Entonces escuché una voz tenue, casi un susurro. Puse atención. Era de mujer. No era la
estridente voz de Lorena, ni tampoco sonaba a la anciana. No, era
distinta. Me concentré en averiguar de dónde salía.
No tardé mucho. La voz
estaba saliendo de mi plato. Algo en mi platillo me llamaba por mi nombre.

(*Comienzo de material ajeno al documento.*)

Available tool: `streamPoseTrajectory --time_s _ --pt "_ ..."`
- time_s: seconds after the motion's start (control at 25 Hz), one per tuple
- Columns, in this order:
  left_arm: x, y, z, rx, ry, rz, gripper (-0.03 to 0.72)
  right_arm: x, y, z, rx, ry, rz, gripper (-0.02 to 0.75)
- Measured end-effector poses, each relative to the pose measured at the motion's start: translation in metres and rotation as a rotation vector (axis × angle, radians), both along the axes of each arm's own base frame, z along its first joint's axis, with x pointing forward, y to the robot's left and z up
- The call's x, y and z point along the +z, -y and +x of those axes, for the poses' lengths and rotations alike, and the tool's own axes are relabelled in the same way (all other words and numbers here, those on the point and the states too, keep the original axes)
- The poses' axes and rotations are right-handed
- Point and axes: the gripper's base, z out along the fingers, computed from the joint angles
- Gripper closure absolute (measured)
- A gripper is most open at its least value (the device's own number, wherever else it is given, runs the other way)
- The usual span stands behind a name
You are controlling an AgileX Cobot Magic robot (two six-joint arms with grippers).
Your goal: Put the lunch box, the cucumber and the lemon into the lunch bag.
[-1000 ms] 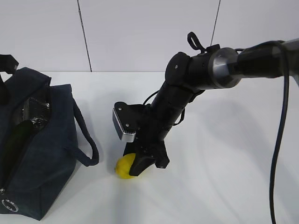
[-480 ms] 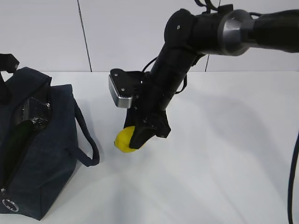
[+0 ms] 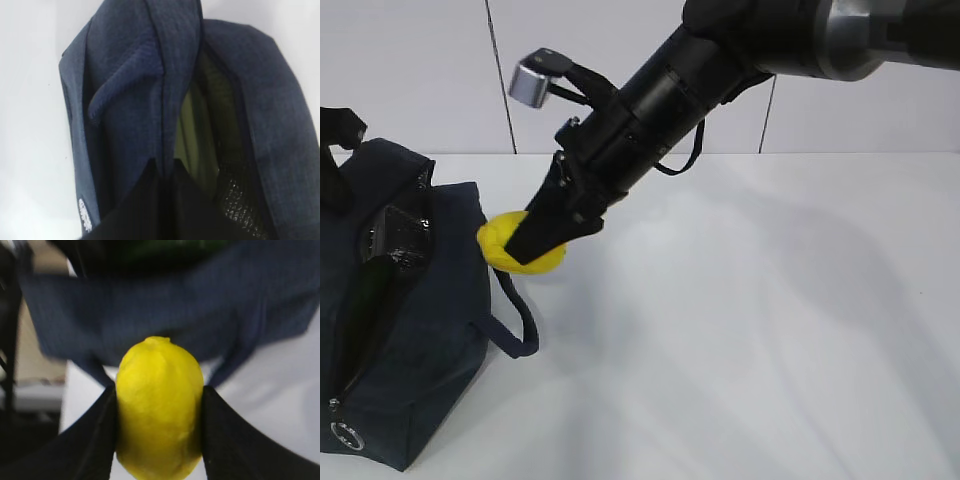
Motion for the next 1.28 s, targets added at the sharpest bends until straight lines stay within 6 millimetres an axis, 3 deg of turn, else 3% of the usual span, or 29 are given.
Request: streamPoseTrajectory --time_s 0.28,0.56,0.72,1.04,1.28 --pt "0.002 0.006 0.001 -0.042 0.026 -0.05 0.695 0.026 -0.016 -0.002 -0.141 -0.256 0.281 0.379" --pt "0.003 0.008 0.001 -0.06 0.036 -0.08 0.695 0.029 -0.019 -0.002 -0.154 -0.282 0.317 0.379" --pt "0.005 0.012 0.001 -0.085 0.043 -0.116 0.695 0.016 -0.024 0.001 -0.176 -0.296 0.309 0.379" --pt "0.006 0.015 0.001 -0.103 0.049 -0.145 0.695 -0.029 -0.039 0.011 -0.213 -0.284 0.263 0.379" --pt "0.006 0.016 0.0 -0.109 0.038 -0.15 0.695 -0.04 -0.041 0.016 -0.213 -0.214 0.272 0.378"
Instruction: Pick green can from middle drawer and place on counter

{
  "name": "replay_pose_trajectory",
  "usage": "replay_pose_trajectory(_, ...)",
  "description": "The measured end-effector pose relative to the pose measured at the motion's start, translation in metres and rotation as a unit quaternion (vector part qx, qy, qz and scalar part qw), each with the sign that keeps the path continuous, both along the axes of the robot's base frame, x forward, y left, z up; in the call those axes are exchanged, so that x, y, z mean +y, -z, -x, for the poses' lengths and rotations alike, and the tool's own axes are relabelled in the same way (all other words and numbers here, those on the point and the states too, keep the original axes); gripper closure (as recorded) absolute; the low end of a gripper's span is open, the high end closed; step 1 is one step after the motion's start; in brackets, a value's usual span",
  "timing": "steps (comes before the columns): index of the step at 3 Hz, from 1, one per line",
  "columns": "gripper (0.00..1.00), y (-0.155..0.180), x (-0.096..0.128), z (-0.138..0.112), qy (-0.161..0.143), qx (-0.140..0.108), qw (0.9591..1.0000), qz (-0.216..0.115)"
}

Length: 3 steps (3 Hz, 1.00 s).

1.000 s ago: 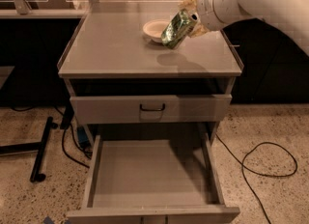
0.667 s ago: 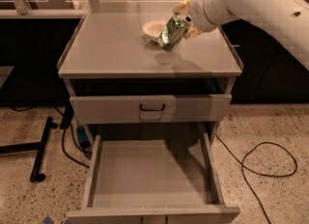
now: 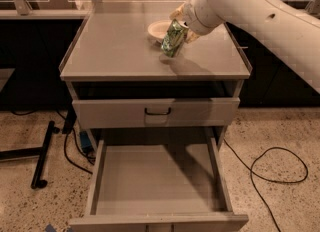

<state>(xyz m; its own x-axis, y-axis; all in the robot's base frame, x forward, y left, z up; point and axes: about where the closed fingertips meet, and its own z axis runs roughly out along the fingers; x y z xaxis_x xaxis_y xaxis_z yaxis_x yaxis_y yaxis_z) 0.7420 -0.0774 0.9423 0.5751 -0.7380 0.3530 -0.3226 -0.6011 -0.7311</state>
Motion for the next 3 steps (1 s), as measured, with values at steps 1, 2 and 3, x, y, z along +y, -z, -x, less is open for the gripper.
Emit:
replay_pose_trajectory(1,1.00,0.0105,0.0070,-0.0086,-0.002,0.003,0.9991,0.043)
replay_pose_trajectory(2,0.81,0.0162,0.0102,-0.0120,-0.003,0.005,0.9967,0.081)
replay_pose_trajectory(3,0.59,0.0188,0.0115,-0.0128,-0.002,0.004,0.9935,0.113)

Era una de las cuatro enchiladas,
la tercera de izquierda a derecha.
—Tu amigo Daniel está triste
—me decía la enchilada.
Al principio me pregunté cómo
debía responderle. Pero ella fue más veloz y me dijo que podía leer mis
pensamientos. Entonces pensé: “ya sé, ha estado así todo el día.”
—Llévalo con el
terapeuta —sugirió la enchilada.
“¿El terapeuta?”,
pensé.
—Sí, llévalo ya, antes de que
continúe esta masacre —dijo.
No sabía muy bien
qué hacer. Nadie más parecía haber escuchado a la enchilada. Miré a Daniel. Realmente disfrutaba sus tacos dorados. Hasta se podría
decir que lucía un poco menos triste. Le dije:
—Oye, estaba
pensando… ¿Y si vamos con un terapeuta?
Daniel se extrañó
un poco, luego sonrió y dijo:
—Nah.
Y continuó con su
cena.
Miré mi plato.
Dije en voz alta:
—Bueno, hice lo
que pude.
Todos rieron.
—Oh, vamos… —dijo
la enchilada.
No dejé una partícula
visible de comida en mi plato. Hasta me acabé la lechuga, lo que fue toda una
hazaña. Agradecimos una y mil veces a la viejecita, y nos dio gusto ver que
llegaba una familia a cenar justo cuando nosotros nos íbamos.
Dejamos primero a
Daniel y luego a Lorena. Pienso que ella habría querido ser la última, pero
Óscar dijo que habría tenido que rodear mucho si la llevaba a ella hasta el
final. Lorena no pudo ocultar su desilusión.
Después de llevar
a Lorena a su casa, Óscar me dijo:
—¿Tú crees que
Lorena sienta algo por mí?
—¿Por qué?
—pregunté.
—No sé —respondió Óscar—,
tengo ese horrible presentimiento.
Me reí. Ahí me di
cuenta de que mi aliento olía a tragedia.